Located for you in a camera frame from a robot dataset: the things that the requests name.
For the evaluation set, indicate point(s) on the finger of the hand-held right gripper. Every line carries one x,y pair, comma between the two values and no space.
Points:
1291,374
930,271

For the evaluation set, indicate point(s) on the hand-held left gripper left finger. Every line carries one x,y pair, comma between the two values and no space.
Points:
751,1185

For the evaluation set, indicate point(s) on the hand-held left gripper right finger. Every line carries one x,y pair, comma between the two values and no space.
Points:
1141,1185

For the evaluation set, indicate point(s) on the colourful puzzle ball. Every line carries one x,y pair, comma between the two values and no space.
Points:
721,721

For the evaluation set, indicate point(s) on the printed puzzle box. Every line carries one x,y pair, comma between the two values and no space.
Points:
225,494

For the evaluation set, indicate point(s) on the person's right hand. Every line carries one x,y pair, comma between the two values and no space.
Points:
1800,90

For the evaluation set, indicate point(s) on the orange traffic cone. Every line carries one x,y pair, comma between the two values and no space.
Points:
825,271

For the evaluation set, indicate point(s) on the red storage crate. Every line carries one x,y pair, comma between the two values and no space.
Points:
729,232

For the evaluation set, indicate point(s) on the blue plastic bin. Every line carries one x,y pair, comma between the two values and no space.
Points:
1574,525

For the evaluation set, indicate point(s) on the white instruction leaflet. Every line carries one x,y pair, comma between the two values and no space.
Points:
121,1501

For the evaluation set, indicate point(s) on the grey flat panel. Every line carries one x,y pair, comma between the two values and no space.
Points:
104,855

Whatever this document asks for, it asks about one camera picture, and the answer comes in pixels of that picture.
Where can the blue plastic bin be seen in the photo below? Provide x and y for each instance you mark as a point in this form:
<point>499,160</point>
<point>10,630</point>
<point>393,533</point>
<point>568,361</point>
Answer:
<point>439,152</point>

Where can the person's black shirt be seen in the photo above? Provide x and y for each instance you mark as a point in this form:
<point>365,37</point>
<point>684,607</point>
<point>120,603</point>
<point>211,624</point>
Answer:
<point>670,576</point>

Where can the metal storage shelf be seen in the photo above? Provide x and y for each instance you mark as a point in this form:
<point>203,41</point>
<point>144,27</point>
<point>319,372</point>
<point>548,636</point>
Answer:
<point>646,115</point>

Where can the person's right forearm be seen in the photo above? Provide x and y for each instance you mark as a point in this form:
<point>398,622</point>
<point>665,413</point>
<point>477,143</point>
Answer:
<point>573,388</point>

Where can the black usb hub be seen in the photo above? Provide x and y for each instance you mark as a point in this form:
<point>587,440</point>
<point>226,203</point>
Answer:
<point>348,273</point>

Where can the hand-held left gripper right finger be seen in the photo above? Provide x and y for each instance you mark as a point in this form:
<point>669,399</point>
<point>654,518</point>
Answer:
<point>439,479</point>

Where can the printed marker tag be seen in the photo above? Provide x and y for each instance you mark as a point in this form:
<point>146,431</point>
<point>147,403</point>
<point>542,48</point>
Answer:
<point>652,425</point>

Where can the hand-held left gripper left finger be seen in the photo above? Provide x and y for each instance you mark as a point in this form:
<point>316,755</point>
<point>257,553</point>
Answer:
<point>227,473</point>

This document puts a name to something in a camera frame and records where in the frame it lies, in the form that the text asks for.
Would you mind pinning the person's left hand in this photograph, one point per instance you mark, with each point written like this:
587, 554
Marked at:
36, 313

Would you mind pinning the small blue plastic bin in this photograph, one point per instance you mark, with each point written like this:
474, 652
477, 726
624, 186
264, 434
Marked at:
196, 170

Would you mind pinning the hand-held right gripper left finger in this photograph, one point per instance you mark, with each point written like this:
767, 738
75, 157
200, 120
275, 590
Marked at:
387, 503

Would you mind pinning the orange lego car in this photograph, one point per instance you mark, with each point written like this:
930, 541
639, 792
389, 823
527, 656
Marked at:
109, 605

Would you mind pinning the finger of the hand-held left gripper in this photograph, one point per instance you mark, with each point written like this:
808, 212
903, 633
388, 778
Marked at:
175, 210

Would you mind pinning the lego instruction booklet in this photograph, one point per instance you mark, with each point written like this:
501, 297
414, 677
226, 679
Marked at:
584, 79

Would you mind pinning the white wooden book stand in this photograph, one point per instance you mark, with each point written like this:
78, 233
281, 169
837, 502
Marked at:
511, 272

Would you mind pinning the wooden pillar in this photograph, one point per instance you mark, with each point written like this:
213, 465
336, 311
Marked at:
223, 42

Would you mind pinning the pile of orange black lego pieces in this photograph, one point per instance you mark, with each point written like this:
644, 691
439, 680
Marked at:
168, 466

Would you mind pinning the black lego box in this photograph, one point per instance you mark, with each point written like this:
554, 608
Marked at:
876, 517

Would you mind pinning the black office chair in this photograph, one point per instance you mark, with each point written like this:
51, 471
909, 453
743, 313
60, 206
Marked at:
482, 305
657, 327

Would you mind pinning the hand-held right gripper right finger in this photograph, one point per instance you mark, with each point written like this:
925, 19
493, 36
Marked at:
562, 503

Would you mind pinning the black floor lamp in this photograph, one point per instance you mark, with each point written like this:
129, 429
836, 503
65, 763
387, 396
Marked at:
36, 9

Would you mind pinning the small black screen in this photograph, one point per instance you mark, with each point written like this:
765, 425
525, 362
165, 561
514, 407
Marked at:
....
Once a line of the records is found to contain "instruction", copy it out.

*ANSWER BOX:*
For the evaluation set, indicate point(s) on the white instruction leaflet. Every line carries one x,y pair, comma between the two values and no space.
Would you mind pinning the lego instruction booklet in this photograph, one point per instance you mark, with each point written like this:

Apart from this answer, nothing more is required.